START EXTRACTED DATA

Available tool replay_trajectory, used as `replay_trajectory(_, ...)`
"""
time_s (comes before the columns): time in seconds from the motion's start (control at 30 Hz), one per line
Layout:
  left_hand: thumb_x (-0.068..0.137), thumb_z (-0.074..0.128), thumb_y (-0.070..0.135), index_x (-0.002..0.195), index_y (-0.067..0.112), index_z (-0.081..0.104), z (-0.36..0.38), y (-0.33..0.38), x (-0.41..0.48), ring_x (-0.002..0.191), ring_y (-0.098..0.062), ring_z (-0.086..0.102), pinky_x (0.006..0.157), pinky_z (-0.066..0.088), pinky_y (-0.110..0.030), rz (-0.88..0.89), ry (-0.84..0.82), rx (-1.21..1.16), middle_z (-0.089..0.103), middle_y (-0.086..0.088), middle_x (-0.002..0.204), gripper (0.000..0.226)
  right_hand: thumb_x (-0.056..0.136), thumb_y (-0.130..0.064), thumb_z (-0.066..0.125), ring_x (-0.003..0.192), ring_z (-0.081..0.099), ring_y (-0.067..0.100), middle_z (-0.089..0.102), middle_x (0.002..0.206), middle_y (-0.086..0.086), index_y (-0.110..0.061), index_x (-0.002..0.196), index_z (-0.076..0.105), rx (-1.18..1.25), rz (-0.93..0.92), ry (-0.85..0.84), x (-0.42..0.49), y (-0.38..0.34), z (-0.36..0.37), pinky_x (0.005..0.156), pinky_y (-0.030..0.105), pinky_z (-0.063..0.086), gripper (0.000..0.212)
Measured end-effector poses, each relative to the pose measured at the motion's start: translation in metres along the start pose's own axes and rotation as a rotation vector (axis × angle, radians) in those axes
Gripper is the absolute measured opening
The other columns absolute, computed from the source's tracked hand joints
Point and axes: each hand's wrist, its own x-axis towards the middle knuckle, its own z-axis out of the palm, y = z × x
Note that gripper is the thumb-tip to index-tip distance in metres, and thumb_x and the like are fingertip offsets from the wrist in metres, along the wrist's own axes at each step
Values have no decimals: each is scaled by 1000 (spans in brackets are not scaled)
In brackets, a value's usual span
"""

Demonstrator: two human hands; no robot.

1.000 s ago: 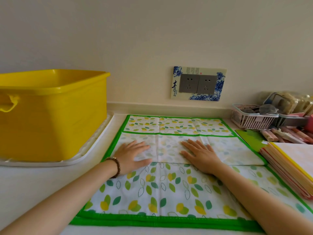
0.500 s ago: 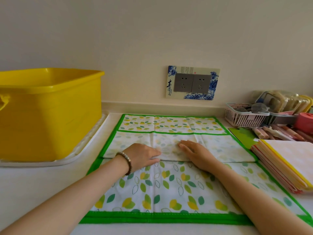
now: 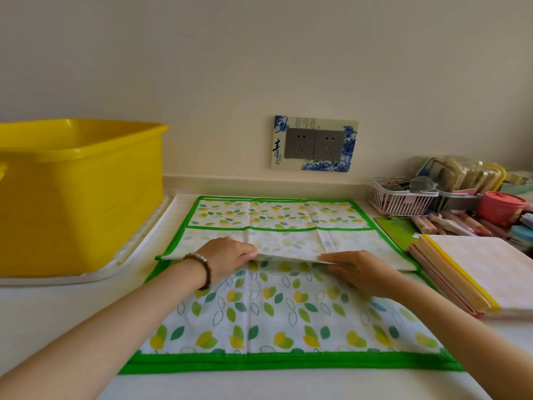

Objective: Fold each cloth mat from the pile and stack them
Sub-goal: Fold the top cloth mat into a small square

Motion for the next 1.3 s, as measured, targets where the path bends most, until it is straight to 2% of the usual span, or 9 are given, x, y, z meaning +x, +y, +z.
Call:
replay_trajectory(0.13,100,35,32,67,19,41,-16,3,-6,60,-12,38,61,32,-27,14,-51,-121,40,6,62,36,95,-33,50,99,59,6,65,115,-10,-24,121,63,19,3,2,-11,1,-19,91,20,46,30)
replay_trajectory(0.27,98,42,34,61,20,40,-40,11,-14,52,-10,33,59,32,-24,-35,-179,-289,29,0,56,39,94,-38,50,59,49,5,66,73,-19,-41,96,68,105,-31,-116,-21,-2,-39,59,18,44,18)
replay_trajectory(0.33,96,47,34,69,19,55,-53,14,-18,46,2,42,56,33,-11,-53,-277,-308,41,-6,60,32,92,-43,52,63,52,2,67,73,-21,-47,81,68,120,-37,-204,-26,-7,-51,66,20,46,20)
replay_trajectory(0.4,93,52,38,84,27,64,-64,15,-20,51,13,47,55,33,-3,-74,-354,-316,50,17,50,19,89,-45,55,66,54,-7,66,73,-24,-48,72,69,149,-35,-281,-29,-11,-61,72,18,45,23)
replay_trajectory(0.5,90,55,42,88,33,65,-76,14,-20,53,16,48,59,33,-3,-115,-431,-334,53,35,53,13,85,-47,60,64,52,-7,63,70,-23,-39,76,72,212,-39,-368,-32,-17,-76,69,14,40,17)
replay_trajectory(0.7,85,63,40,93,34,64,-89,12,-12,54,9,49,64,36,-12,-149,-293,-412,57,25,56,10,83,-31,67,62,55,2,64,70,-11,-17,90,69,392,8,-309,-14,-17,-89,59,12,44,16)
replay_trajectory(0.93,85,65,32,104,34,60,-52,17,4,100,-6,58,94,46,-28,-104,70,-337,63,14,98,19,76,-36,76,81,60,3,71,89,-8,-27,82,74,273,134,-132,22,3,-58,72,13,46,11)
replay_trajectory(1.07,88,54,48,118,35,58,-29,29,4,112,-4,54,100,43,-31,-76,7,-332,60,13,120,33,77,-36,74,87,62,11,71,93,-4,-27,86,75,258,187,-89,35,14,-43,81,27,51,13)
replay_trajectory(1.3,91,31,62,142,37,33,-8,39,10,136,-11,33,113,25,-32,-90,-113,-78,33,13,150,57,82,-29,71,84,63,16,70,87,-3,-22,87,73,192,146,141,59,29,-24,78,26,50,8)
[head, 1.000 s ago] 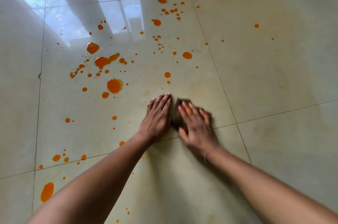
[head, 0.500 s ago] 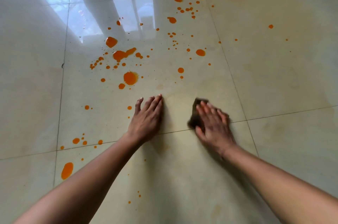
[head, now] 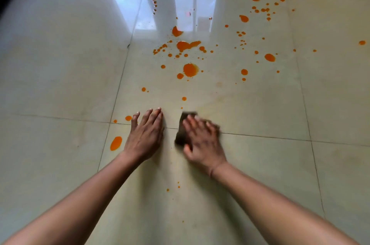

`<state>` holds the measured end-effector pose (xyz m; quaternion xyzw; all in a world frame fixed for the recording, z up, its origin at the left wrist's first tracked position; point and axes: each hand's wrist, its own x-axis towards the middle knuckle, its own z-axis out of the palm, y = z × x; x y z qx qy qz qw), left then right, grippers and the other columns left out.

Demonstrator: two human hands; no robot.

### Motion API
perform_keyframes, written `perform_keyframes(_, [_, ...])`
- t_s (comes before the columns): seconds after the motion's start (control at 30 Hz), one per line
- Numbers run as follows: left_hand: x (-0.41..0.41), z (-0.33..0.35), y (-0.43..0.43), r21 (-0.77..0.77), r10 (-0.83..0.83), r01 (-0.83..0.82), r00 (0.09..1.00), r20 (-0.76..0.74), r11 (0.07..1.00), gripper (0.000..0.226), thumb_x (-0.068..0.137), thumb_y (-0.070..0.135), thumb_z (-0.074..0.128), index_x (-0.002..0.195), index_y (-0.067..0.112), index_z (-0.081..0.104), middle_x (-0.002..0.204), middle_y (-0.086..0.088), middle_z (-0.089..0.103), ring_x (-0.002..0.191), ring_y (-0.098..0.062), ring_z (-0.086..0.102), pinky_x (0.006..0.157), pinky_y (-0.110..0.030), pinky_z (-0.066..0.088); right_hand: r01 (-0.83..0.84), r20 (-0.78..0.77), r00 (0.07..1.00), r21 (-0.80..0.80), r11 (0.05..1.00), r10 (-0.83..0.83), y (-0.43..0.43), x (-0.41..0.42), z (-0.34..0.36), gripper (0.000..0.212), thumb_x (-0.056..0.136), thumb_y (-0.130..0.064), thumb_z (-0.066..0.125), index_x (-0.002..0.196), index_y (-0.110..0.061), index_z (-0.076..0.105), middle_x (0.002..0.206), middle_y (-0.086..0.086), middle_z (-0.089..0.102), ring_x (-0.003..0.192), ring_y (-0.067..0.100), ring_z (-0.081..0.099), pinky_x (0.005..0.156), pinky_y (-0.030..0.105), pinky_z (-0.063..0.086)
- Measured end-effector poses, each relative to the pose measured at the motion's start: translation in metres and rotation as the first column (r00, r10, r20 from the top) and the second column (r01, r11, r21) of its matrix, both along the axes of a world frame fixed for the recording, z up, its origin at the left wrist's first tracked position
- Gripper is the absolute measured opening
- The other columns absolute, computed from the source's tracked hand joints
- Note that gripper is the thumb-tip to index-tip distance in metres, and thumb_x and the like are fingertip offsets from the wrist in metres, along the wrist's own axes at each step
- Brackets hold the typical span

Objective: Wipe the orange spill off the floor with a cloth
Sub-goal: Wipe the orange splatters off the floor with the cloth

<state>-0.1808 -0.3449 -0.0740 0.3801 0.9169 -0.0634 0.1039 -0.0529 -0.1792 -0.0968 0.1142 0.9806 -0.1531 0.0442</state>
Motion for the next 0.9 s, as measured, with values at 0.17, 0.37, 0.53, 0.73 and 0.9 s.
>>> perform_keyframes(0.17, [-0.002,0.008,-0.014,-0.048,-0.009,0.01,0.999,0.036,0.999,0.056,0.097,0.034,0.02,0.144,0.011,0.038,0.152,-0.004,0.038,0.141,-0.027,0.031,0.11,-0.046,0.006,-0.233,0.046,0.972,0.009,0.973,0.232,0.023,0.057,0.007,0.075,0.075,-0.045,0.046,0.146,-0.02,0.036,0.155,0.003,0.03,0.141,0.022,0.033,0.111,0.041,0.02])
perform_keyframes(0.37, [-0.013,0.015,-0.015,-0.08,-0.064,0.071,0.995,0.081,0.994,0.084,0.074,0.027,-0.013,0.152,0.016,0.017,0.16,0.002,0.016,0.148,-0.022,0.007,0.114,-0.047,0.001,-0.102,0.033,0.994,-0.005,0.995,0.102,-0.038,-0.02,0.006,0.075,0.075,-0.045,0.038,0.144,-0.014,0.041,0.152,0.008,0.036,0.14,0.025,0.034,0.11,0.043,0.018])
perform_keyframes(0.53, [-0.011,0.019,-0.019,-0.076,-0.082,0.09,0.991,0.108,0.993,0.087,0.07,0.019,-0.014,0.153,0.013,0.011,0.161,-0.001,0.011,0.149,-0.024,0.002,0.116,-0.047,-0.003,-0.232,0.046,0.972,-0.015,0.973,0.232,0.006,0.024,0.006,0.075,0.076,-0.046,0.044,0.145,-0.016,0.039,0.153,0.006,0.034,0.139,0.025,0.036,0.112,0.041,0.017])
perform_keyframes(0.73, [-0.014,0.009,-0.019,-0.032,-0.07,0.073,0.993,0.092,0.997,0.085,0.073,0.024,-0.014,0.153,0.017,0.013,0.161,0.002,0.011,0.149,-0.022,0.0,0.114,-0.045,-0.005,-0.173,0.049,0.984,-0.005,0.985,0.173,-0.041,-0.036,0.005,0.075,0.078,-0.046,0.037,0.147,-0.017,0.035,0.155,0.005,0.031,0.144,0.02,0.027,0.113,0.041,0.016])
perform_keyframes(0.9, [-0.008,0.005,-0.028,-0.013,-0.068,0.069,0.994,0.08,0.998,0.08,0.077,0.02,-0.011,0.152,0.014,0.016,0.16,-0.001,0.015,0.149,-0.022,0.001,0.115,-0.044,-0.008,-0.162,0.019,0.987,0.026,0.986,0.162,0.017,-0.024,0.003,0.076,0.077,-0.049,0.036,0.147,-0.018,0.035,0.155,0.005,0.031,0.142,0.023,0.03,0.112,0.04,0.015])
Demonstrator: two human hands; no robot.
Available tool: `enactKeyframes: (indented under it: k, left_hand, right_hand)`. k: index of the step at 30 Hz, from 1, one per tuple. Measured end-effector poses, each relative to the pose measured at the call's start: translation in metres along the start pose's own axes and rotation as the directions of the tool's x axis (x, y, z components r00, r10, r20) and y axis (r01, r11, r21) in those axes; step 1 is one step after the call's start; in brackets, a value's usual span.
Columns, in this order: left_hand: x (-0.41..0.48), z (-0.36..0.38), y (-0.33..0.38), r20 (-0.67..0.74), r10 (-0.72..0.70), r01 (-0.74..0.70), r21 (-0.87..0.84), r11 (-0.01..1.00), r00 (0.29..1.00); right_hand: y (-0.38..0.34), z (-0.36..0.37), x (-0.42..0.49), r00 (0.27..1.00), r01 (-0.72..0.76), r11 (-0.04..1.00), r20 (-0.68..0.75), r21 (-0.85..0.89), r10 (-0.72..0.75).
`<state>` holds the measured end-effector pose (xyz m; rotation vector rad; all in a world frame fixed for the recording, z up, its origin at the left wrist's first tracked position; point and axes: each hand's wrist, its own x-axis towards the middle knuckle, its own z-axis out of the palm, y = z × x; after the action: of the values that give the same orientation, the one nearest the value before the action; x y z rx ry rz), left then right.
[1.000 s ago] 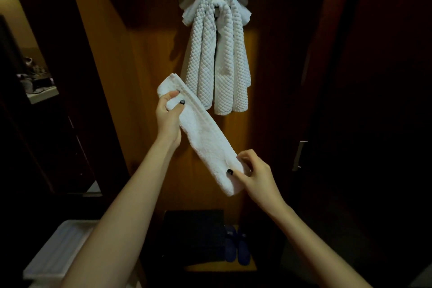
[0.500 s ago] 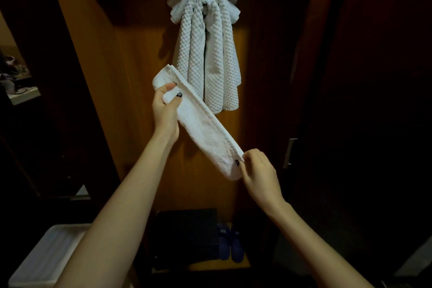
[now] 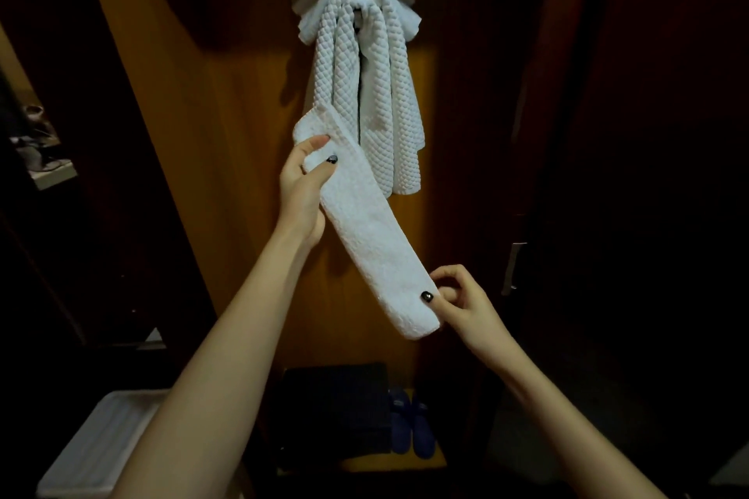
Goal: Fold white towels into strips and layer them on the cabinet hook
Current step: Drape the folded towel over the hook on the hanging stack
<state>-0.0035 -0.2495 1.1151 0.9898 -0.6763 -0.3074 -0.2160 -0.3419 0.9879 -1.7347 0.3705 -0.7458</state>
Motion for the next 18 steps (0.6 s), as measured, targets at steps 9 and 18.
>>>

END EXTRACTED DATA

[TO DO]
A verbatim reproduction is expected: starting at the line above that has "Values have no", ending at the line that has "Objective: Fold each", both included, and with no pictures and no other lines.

[WRITTEN ANSWER]
Values have no decimals: each is scaled by 1000 (spans in brackets are not scaled)
In brackets, a value's usual span
"""

Demonstrator: two human hands; no robot.

1.000 s ago: 
0.500 s ago: 
now: 

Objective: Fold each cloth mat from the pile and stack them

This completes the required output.